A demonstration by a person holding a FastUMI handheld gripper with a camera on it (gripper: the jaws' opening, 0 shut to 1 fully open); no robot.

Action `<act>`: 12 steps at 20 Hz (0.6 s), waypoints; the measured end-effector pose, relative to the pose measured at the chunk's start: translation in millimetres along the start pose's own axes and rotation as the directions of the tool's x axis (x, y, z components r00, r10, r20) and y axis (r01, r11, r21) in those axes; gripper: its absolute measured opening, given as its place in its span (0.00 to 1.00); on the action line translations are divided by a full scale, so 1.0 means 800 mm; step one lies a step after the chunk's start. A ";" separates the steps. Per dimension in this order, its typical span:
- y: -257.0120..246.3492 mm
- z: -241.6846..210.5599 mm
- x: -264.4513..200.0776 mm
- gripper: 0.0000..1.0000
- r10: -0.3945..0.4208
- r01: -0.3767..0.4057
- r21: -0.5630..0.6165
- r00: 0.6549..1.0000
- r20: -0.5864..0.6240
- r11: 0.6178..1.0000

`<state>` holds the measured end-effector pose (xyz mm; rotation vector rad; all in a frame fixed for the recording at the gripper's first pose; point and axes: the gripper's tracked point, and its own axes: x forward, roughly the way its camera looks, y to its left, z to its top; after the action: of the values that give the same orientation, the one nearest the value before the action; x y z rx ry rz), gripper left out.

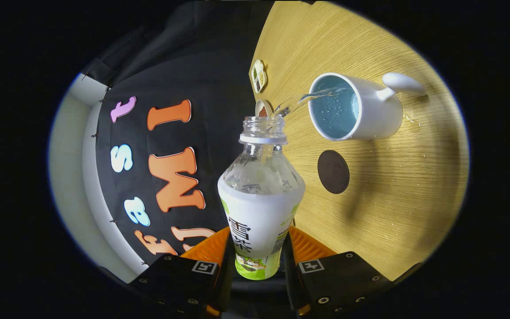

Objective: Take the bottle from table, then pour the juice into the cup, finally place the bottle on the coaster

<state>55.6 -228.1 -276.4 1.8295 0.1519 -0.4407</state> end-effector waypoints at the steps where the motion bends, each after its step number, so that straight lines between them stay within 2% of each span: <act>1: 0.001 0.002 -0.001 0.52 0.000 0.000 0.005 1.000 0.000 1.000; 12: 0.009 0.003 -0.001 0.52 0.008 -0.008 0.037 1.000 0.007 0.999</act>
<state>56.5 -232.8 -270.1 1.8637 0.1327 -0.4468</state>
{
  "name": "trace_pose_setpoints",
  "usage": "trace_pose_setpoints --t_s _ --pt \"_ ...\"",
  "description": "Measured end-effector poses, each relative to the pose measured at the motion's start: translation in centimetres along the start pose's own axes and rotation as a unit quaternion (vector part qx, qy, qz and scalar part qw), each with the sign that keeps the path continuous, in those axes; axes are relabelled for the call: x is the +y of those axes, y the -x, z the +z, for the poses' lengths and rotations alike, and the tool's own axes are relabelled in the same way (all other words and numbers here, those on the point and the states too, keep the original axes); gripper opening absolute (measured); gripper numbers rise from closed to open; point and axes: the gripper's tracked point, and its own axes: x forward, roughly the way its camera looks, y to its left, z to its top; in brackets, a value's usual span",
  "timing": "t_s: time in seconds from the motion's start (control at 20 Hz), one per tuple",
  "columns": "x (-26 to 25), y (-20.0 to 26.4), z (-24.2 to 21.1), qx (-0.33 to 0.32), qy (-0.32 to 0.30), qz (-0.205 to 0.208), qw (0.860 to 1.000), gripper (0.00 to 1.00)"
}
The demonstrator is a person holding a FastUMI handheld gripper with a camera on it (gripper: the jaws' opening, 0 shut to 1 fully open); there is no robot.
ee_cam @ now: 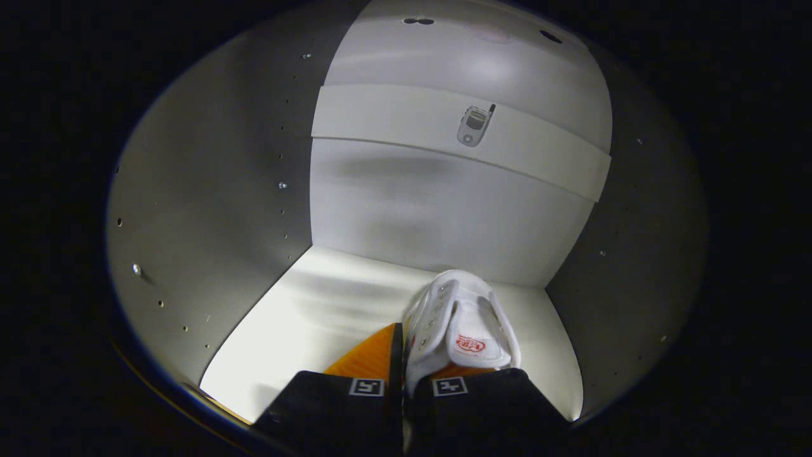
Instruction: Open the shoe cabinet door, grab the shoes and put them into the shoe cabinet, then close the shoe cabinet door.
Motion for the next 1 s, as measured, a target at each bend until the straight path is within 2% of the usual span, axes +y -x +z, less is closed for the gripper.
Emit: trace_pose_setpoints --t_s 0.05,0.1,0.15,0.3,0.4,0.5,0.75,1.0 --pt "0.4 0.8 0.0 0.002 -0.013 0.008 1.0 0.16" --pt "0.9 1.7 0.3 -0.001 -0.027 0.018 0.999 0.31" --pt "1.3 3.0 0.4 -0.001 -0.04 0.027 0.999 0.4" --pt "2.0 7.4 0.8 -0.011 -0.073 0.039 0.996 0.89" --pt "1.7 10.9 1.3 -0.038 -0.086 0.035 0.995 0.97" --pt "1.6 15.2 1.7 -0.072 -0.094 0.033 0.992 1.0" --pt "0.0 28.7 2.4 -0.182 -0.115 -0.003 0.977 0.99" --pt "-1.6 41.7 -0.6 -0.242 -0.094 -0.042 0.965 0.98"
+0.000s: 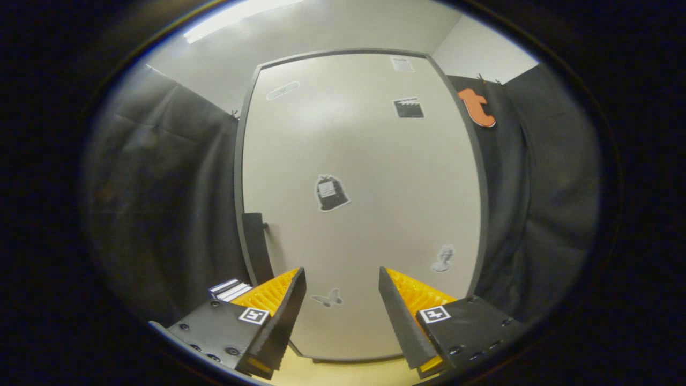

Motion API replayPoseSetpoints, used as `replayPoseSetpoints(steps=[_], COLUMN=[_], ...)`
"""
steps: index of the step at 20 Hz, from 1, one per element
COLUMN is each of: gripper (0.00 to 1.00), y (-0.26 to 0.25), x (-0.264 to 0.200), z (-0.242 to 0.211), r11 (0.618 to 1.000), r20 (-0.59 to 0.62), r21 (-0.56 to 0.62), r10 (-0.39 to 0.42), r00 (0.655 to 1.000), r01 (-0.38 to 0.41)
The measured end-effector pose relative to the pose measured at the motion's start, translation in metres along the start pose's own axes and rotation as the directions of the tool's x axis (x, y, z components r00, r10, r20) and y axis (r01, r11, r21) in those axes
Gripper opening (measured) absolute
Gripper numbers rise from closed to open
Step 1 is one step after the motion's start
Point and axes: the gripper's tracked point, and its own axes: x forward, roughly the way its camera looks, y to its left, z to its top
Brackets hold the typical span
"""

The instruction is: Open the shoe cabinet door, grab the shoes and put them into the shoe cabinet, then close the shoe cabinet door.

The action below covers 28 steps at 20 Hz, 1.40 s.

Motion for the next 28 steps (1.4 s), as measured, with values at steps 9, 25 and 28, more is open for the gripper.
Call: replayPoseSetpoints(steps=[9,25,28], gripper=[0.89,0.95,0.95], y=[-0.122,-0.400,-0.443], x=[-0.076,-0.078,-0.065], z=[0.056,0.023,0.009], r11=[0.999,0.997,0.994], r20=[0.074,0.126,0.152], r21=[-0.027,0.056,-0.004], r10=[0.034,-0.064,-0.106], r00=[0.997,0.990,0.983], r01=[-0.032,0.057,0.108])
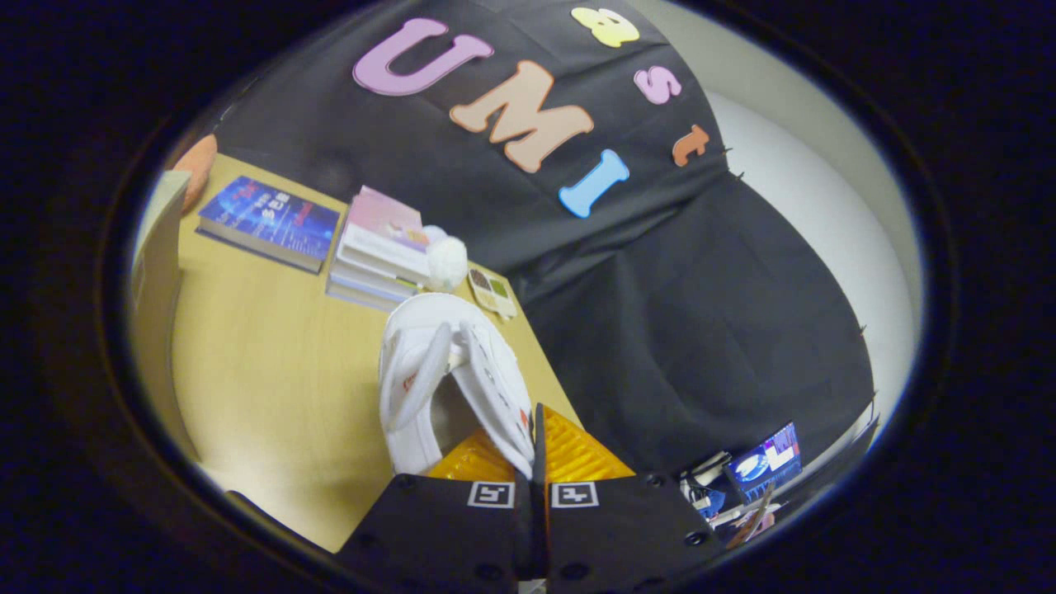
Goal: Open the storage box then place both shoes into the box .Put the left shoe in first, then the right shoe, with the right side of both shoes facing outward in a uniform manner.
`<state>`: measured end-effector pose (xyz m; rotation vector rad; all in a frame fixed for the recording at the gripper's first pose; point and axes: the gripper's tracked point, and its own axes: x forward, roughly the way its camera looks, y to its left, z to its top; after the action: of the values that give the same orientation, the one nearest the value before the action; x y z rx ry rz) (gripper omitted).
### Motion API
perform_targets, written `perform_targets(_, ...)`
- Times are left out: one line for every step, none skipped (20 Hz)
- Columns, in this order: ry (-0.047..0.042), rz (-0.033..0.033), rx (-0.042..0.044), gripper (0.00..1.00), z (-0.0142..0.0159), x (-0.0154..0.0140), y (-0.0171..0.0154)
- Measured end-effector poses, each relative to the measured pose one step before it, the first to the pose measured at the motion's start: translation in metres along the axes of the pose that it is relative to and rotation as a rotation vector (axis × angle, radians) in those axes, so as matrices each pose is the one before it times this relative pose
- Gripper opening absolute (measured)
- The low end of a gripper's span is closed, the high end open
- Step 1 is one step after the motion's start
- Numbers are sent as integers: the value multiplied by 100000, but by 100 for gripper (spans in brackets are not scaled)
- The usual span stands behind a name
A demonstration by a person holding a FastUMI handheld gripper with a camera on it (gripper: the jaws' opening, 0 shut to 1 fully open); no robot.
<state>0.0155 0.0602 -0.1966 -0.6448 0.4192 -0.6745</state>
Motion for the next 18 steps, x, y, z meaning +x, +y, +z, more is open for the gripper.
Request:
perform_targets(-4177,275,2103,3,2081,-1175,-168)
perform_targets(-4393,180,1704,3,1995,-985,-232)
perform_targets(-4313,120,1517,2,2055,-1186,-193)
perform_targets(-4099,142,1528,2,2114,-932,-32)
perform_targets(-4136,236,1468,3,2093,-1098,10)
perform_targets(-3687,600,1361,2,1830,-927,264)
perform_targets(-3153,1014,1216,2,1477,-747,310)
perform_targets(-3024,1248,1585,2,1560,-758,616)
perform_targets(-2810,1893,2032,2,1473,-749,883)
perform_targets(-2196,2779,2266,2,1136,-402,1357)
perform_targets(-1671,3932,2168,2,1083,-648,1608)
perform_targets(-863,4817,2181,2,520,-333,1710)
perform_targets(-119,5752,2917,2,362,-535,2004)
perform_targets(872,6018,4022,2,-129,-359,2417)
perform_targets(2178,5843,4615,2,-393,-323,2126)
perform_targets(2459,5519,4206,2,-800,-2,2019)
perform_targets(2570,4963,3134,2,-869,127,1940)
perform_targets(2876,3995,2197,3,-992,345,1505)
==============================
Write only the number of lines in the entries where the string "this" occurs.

3